• YOUR GOAL: Repeat what the lines below say, word for word, and skip every image.

=== RECORDS FOR THIS EXERCISE ===

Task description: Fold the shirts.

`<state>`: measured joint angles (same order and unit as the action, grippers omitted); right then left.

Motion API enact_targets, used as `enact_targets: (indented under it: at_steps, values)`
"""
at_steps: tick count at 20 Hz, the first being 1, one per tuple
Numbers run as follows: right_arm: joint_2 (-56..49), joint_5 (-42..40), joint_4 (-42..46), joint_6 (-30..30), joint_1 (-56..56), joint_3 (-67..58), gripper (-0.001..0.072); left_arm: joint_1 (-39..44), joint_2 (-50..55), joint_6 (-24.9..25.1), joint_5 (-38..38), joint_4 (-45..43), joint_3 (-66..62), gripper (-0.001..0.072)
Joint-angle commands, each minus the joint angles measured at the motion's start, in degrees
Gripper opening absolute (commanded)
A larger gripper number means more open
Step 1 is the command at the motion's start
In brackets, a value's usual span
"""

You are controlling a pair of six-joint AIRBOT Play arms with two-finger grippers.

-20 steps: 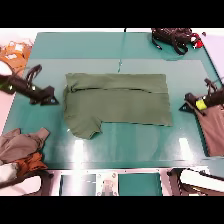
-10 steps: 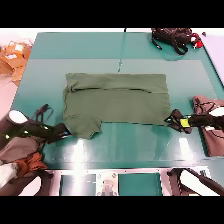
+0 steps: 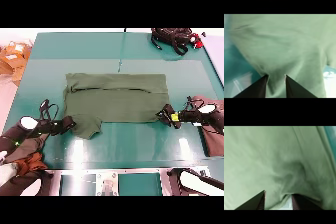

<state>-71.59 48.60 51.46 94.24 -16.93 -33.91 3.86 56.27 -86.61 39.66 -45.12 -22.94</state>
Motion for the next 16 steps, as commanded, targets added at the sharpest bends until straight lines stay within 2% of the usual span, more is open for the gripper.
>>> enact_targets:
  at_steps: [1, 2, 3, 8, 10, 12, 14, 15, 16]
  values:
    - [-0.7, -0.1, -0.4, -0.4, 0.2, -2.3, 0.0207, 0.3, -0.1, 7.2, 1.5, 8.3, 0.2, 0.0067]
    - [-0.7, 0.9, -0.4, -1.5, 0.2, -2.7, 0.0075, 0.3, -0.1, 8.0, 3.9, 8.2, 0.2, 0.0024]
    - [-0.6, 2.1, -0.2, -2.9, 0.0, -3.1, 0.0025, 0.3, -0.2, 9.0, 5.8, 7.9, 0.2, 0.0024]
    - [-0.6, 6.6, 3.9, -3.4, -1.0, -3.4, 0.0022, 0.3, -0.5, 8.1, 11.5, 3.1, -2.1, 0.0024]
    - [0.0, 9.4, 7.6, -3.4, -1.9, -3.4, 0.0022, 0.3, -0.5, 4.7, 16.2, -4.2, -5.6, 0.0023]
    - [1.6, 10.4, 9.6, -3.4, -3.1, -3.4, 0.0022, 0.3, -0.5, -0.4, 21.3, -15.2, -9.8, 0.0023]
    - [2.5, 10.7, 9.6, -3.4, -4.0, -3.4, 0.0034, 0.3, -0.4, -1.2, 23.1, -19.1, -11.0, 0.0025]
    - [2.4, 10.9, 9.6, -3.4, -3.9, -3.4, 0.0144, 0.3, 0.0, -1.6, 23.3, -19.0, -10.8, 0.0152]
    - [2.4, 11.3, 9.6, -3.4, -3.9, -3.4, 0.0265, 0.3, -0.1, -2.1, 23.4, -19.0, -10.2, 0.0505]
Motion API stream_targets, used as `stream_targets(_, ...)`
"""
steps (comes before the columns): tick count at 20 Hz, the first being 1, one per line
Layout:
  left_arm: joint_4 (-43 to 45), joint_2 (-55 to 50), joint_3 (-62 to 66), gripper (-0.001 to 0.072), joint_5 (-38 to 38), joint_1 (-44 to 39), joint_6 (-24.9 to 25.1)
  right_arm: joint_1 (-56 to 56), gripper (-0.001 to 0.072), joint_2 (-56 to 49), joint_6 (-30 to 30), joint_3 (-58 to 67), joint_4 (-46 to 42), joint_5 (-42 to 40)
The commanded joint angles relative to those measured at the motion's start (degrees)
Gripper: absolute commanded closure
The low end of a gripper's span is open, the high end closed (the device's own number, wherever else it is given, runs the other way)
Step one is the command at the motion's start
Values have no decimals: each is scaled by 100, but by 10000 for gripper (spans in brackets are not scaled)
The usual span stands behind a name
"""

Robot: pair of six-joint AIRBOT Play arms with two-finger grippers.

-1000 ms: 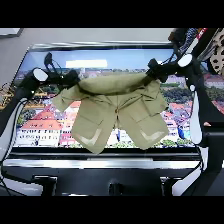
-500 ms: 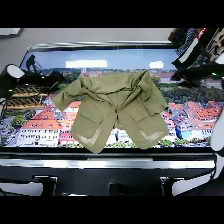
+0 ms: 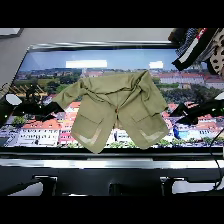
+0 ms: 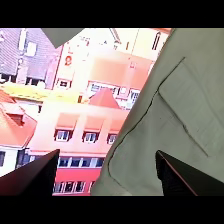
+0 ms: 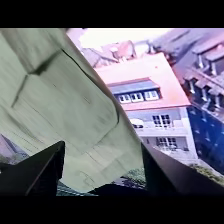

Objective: Fold the clothes and pants, and hang the long-sleeved shirts on hangers.

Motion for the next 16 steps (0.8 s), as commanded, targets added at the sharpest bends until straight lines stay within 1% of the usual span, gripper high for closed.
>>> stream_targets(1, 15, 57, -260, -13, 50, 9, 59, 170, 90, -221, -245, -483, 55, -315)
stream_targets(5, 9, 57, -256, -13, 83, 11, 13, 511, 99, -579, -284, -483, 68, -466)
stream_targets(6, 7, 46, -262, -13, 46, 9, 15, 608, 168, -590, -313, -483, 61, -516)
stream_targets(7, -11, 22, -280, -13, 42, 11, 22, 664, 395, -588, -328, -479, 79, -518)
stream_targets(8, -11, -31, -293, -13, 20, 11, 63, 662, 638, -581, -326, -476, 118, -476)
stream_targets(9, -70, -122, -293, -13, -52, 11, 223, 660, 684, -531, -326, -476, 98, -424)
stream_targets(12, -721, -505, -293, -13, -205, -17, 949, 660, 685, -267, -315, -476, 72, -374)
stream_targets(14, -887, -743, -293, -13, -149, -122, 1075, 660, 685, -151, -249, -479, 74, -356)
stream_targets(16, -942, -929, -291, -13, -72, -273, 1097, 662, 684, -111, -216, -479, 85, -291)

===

• ANSWER TO THE PROBLEM:
Task description: Fold the shirts.

`<state>`: measured joint angles (same order and unit as the action, grippers omitted); right then left.

Motion API enact_targets, used as `enact_targets: (indented under it: at_steps, values)`
"""
at_steps: tick count at 20 Hz, the first being 1, one per tuple
Numbers run as follows: right_arm: joint_2 (-56..49), joint_5 (-42..40), joint_4 (-42..46), joint_6 (-30..30), joint_1 (-56..56), joint_3 (-67..58), gripper (-0.001..0.072); left_arm: joint_1 (-39..44), joint_2 (-50..55), joint_6 (-24.9..25.1), joint_5 (-38..38), joint_4 (-45..43), joint_3 (-66..62), gripper (-0.001..0.072)
Joint-angle commands, each minus the joint angles measured at the motion's start, in degrees
Gripper opening absolute (commanded)
A larger gripper number means more open
Step 1 is the command at the motion's start
In brackets, a value's usual span
"""

You are controlling a pair of six-joint AIRBOT Play arms with two-finger grippers.

-20 steps: 
-10 steps: 
+0 steps: 

<state>-71.59 48.60 51.46 94.24 -16.93 -33.91 3.86 56.27 -86.61 39.66 -45.12 -22.94</state>
Motion for the next 16 steps, as commanded, targets added at the sharpest bends until straight lines stay within 2% of the usual span, more is open for the gripper.
>>> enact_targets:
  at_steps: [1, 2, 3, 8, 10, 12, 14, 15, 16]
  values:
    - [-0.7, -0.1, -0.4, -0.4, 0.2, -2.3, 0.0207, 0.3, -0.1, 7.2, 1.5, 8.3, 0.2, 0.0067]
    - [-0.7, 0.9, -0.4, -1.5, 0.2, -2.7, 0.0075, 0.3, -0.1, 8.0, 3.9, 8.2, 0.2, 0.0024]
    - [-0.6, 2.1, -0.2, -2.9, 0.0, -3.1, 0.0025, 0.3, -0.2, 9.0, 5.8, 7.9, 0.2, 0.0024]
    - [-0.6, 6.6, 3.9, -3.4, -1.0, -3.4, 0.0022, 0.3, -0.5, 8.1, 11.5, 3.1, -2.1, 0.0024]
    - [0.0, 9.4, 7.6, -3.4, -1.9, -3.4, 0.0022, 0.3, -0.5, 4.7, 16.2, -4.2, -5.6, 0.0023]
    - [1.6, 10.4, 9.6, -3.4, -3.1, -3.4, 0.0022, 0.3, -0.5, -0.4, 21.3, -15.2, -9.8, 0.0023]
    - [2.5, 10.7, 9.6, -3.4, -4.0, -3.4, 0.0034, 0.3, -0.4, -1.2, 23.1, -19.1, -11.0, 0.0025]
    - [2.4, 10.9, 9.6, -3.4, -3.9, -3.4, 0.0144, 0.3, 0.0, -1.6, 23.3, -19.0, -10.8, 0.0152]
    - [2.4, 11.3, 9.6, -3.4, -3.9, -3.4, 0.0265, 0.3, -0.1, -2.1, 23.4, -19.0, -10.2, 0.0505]
Motion API stream_targets, used as `stream_targets(_, ...)`
"""
steps (comes before the columns): tick count at 20 Hz, the first being 1, one per line
Layout:
  left_arm: joint_4 (-43 to 45), joint_2 (-55 to 50), joint_3 (-62 to 66), gripper (-0.001 to 0.072), joint_5 (-38 to 38), joint_1 (-44 to 39), joint_6 (-24.9 to 25.1)
  right_arm: joint_1 (-56 to 56), gripper (-0.001 to 0.072), joint_2 (-56 to 49), joint_6 (-30 to 30), joint_3 (-58 to 67), joint_4 (-46 to 42), joint_5 (-42 to 40)
The commanded joint angles relative to those measured at the motion's start (degrees)
Gripper: absolute commanded closure
The low end of a gripper's span is open, the high end closed (the device's own number, wherever else it is given, runs the other way)
Step one is the command at the motion's start
Values have no decimals: each is scaled by 100, but by 10000 for gripper (spans in brackets are not scaled)
The usual span stands behind a name
"""

Robot: pair of six-joint AIRBOT Play arms with two-finger grippers.

-1000 ms: 
-500 ms: 
+0 ms: 
+0 ms: 
+0 ms: 

Objective: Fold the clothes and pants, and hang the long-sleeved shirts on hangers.

Motion for the next 16 steps (0.8 s), as commanded, targets added at the sharpest bends until straight lines stay within 1% of the usual span, gripper high for closed.
>>> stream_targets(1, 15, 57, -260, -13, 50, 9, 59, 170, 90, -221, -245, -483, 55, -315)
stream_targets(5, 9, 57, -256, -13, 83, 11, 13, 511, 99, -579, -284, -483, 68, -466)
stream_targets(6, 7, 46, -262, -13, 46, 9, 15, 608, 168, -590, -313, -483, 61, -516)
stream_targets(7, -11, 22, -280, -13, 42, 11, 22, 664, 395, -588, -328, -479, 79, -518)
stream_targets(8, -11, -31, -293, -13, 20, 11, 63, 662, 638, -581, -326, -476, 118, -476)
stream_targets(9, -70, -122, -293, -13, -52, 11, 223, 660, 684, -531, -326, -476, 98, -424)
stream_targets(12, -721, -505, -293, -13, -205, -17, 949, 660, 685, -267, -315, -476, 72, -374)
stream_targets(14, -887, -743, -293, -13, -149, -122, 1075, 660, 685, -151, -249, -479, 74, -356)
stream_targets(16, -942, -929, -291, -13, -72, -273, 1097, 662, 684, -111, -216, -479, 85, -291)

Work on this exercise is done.